Hey hey hey my muddy colorers! Hope you all had a happy 4th of july and celebrated America with minimal powder burns.
Now that summer is here, and everything is in full bloom, I figured there’d be no better time to sit down and paint a cold ass winter scene. I took this in our backyard last winter. We’re situated close to the water here, but still get snow at least once a year usually. Couldn’t remember the last time I tried to paint snow, and this shot stuck out to me because I liked the composition and it had a few elements that I thought would be fun to tackle.
Before starting, I did a quick rough exploring palette and general mark making strategy. This was all wet in wet and done quite quickly, but I wanted to at least test out my color formulas and a basic approach to painting snowy trees. This was a really helpful exercise that gave me the confidence to move forward on the actual scene.
I start these pretty simply, loosely sketching the main shapes onto the panel with a 4h pencil. I use a large grid to keep me centered and things proportional.
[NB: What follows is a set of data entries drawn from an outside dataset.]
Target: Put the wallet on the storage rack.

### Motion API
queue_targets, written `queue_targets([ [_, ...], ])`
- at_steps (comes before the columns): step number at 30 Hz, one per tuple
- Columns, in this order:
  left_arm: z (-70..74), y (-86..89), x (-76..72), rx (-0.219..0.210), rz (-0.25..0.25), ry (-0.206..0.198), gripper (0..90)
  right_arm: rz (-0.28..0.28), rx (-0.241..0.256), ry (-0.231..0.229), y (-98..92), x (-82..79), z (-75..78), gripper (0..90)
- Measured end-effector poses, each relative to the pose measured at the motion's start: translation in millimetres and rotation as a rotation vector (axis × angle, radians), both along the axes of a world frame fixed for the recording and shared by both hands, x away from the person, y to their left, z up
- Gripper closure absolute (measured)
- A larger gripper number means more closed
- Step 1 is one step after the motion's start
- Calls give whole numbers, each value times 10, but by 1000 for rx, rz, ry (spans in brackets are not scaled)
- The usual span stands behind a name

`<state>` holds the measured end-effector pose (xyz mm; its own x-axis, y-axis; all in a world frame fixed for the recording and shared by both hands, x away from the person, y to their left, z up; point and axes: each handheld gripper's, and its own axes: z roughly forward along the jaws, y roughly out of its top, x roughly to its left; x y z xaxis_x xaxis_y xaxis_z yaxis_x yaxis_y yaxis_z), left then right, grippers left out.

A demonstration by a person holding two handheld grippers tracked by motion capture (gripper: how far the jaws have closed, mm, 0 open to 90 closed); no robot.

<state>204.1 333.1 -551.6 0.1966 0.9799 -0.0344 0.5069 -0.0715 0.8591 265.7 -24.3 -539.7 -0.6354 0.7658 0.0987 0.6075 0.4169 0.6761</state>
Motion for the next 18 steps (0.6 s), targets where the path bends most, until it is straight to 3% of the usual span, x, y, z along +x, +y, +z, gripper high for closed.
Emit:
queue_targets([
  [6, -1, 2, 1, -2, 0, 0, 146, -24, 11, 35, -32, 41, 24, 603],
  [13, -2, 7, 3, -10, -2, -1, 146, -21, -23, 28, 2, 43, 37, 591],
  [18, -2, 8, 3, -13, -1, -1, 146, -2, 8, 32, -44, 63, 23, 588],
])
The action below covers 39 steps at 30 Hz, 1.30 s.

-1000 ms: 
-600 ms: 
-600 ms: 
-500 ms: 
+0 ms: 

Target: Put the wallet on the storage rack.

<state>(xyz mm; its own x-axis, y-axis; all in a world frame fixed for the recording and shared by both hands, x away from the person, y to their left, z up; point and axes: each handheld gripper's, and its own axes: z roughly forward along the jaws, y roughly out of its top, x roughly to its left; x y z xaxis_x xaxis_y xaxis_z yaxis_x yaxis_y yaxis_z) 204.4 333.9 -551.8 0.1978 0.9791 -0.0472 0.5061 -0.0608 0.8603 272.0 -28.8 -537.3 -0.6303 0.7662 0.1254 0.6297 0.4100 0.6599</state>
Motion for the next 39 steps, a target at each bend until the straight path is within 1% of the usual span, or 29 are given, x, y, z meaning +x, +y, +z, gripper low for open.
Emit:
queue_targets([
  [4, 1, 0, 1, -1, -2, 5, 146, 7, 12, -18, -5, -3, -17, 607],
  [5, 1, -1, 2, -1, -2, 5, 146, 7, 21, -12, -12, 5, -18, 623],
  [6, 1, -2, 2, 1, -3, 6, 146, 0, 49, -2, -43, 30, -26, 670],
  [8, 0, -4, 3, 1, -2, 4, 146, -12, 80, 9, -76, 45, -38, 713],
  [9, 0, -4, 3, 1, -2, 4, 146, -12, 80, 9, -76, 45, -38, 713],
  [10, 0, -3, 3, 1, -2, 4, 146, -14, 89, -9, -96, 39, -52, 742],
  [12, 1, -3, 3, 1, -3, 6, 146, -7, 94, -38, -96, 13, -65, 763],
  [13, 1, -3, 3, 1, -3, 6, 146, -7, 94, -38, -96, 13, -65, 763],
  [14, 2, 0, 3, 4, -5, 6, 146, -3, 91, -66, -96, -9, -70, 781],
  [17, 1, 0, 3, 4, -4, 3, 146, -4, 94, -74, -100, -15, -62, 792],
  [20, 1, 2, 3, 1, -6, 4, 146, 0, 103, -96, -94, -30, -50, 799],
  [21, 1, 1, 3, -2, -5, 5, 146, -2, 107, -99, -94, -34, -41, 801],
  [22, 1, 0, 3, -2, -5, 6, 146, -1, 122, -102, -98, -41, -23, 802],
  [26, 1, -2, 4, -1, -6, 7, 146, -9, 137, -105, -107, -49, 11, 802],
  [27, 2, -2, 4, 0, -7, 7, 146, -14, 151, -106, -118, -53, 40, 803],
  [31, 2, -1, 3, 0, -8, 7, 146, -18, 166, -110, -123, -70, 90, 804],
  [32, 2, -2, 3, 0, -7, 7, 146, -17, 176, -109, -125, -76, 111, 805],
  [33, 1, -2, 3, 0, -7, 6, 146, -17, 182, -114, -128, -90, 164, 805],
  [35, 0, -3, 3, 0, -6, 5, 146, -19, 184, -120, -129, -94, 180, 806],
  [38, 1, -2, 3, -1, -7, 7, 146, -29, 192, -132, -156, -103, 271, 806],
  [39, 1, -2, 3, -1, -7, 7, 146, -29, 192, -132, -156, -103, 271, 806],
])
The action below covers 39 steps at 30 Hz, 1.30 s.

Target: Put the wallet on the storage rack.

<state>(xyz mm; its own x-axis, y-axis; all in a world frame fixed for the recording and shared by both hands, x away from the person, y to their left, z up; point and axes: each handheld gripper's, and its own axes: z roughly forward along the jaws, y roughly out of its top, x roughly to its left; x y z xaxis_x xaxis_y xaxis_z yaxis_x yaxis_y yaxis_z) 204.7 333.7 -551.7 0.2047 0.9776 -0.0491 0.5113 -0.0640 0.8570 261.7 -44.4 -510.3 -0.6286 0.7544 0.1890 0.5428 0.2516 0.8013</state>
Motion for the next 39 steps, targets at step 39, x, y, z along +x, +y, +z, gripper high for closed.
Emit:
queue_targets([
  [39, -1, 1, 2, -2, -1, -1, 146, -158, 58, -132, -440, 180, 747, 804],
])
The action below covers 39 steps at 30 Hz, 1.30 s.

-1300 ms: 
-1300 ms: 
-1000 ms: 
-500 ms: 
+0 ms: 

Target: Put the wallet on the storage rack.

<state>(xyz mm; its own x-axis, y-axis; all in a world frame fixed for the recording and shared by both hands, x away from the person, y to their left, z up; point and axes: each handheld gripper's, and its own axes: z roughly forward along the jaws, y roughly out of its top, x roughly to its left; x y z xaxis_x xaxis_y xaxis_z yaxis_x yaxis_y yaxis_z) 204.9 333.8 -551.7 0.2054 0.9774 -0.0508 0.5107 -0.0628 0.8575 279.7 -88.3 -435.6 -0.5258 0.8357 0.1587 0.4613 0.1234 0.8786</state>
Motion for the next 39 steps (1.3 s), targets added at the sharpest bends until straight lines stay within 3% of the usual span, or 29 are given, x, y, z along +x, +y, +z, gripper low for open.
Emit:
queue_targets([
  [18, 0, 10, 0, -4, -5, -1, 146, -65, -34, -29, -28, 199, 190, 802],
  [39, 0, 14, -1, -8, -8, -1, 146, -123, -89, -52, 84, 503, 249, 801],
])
I’m not slavish about it but just kind of aim for the big stuff, since im just gonna cover it with paint anyway.
I used a mix of payne’s gray and olive green for my underpainting. I usually just use olive green, but wanted to cool it off some for this one. it usually takes weeks for once of these today, but for some reason, mixing payne’s gray into it, it only took like 3 days this time. Super unusual, but hey I’m not complaining. part of that weird paint alchemy thing thats really cool when it works in your favor.
I use hog’s hair bristle brushes to push and scratch into the paint quite a bit. It’s all about mark making at this stage, and my aim is to simplify and find fun ways to interpret the reference. I’ll use lots of beat up old brushes, rollers, scrapers, brush handles, anything to get effects that can best help describe the source imagery. I was using a dip pen to scratch twigs back into the shadows, and ended up loading it with diluted paint to draw a lot of the small blades of grass penetrating the surface of the snow in the foreground. I hadn’t ever used oil paint as ink. It worked really well! And in fact, I’m gonna try it again when I revisit that area.
I try to approach these nature scenes similarly to how I’d approach painting a portrait from reference, where I’m shooting for likeness, but will take liberties and abbreviate where I think it helps to make a better picture. This underpainting step is totally the most important part of the process, as it locks everything in for all subsequent layers, and I also let a lot of it show through in the final…wherever I can get away with it.
Once it’s dry to the touch, it’s time to go in and glaze some color into it. Here’s a video I took of the glazing process. I use a mixture of alkyd, odorless spirits and a touch fo linseed oil and apply it thinly with soft brushes. This is a very satisfying step where it really starts to come together. I try not to get too detailed rather just aim for local colors. Less is more. Also, it’s better to apply three thin coats with very little paint than one heavy coat that smothers the details. I got this one pretty close with one pass, but sometimes I’ll do two sittings. whatever works :D…
The glaze dries usually in about 24 hours, and once it’s at least tacky I start in with opaque paint. Adjusting, embellishing, and redrawing, I’ll really start laying thicker impasto style paint in this stage, always paying close attention to the values. Colors can skew and drift a little, but the values need to be as close as possible to help sell the illusion of realism. Here’s where it’s currently at:
I feel like I always have a painting at around 75% when its my time to do one of these posts. I should plan better. I’ll post the final next month (hopefully :))
Also painted this portrait of my younger son, Milton a couple weeks ago. Started it pretty directly, painting it wet in wet over the course of a couple of days. Tried to be a bit more intentional in terms of my stroke direction to help describe volumes, and also because I planned to do a bunch of glazing and didn’t want to have to fight with weird brush marks down the road.
Once dry, I applied a light wash of unbleached titanium white across the whole thing to even the values out a bit more. Kind of scary, but ended up being happy with the result. It put some “air” in those shadows and brought out a bunch of detail on the hair.
Once dry, and After some further opaque repainting and adjusting here and there, I applied a thin glaze of olive green mixed with a touch of payne’s gray to harmonize things a bit more. It can look kind of crazy when you first lay a glaze on, but don’t freak out! It will thin out and soften some as it sets.
This glaze left it a bit dark and dead looking,
so I washed the whole thing with s very light wash of cadmium red scarlet. This helped a ton to breathe some life back into him.
After a bit more adjusting and detailing, I called it done. This was a fun one and the approach gave me some new ideas I want to attempt on more ambitious future efforts.